Breaching events occur often when the shark propels itself out of the water, and belly flops back into the ocean, prey in mouth, teeth crunched down. Without chewing, or manners for that matter, the GWS will chop up its food into smaller bits (using its 7 rows of razor sharp teeth and 1.8 tons of biting force) and swallow whole pieces.
Adaptation # 2 – Countershading
A further adaptation for hunting is what we call ‘countershading’. Countershading is the particular colouring of the GWS body where the top of their body (dorsal side) is dark grey and the bottom (belly side) is white. If you can imagine swimming above a GWS and looking down on the shark – their dark dorsal side will blend in with the dark depths of the ocean, and if swimming below the GWS and looking upwards at it, the white belly of the shark will blend in with the bright white light of the sun glare above. This countershading enables the GWS to blend effortlessley into the ocean, and hence, ambush their prey.
Adaptation #3 – Senses
Using their many specialised senses, the GWS can feel the movements of potential prey items in the water – and therefore find them even when water visibility is poor. More specifically, using the Lateral Line (which runs along the sides of their body), they can detect vibrations and changes in pressure caused by currents and other animals. Another sense, the Ampullae of Lorenzini, (a set of electro-magnetic receptors) can sense electric and magnetic fields in the water – which are emitted by living organisms usually from their heart beat.
With these senses activated, our music/sound attractants come into play!
Why are the GWS at Neptune Islands?
The Neptune Islands Conservation & Marine Park is home to Australia’s largest colony of Long Nosed Fur Seals with half of the entire Australian population breeding here. The fur seals enjoy the year-long variability and abundance in biodiversity available in the area, influenced by the warm Leeuwin Current in winter and the cold Flinders Current in the summer.

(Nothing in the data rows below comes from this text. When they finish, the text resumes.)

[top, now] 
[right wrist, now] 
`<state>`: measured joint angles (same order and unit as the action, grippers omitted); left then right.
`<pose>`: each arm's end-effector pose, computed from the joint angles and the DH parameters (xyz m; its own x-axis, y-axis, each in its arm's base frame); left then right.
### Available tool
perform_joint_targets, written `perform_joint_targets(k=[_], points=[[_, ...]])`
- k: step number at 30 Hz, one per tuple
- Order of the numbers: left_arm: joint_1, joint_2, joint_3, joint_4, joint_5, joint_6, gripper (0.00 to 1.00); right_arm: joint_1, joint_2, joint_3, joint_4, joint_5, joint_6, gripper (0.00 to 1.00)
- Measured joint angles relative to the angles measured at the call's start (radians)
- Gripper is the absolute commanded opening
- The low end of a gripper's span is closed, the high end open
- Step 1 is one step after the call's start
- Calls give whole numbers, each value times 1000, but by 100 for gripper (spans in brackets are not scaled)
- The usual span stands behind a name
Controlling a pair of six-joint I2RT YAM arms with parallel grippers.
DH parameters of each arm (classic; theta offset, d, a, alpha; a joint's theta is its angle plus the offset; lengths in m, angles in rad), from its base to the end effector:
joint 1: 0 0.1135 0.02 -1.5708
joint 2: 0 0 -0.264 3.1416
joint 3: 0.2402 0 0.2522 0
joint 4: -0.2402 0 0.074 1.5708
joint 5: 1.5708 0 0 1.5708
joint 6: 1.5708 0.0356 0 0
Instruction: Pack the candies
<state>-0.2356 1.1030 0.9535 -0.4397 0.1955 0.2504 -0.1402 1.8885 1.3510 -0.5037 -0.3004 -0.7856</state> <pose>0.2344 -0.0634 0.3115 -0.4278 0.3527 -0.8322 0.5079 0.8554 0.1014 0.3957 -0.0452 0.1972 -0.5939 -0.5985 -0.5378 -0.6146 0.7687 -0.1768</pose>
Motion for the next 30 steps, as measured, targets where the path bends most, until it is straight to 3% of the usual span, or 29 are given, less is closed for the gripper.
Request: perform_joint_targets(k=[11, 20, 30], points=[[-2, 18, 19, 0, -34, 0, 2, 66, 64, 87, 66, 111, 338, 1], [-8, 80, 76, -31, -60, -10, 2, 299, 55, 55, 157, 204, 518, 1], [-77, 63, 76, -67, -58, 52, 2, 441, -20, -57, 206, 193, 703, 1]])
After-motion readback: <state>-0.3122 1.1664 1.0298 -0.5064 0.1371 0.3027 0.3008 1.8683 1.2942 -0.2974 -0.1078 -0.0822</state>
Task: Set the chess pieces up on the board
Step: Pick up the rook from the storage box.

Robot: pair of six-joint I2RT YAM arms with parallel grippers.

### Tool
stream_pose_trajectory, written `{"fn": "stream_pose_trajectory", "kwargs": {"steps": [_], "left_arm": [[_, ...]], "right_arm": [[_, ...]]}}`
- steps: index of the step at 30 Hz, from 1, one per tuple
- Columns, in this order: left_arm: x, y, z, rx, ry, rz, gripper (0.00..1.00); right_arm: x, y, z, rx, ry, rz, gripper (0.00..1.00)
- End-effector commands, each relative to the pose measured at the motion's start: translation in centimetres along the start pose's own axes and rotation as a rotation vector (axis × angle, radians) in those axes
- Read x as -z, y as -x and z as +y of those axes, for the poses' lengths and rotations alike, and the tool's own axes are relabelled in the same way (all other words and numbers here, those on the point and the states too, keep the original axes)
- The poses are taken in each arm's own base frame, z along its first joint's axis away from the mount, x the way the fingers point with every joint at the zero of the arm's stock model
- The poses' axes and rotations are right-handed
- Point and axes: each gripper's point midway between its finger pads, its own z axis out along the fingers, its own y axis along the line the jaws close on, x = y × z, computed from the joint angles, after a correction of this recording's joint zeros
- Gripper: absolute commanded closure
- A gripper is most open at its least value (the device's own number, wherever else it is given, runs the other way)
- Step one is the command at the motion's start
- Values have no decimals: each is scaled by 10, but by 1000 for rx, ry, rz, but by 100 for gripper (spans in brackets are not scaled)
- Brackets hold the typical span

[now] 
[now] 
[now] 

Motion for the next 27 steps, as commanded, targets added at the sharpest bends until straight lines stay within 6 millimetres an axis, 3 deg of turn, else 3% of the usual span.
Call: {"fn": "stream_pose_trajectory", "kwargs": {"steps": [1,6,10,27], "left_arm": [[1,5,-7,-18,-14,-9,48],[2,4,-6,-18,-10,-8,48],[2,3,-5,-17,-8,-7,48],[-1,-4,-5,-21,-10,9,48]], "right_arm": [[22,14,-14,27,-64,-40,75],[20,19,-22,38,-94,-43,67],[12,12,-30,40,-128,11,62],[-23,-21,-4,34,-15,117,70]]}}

Researchers assume that the GWS are aggregating at the Neptune Islands to feed on these many thousands of seals that live here. However, predation events are rarely observed. It may be that the sharks are exercising a different hunting behaviour in this location, as compared to other aggregation sites around the world where breaching and ambush predation is common.
However, without continued observation and research here at the Neptune Islands, we will not be able to look into this behaviour further – giving importance to the continued presence of the Shark Cage Diving industry, our customers’ first-hand observations and those of the crew.
Where else are they?
To be honest, it is impossible for us to know where every GWS across the entire globe is all the time. However, research has given us some information of where they can be found most of the time. They are usually found in cold, temperate and tropical waters, in an area between latitudes 60 degrees North to 60 degrees South (see image above).
GWS can travel distances of 75-100km per day. As well as location migration, GWS have vertical migration (movement up and down in the water column) – usually spending the daytime periods on the bottom of the ocean and night time on the surface. They have also been found to spend more time on the bottom of the ocean in the gulfs of South Australia, and more time on the surface in migrations to Western Australia.
With such large migrations and the fact that they don’t hang out in large groups – these sharks are extremely elusive and hard to study. There is still so much to learn about these amazing animals and their hunting behaviours. We hope that with our continued visits to the Neptune Islands, and our extensive data collection projects, we can continue to investigate the lives of the GWS and capture any ambush predation events in the future!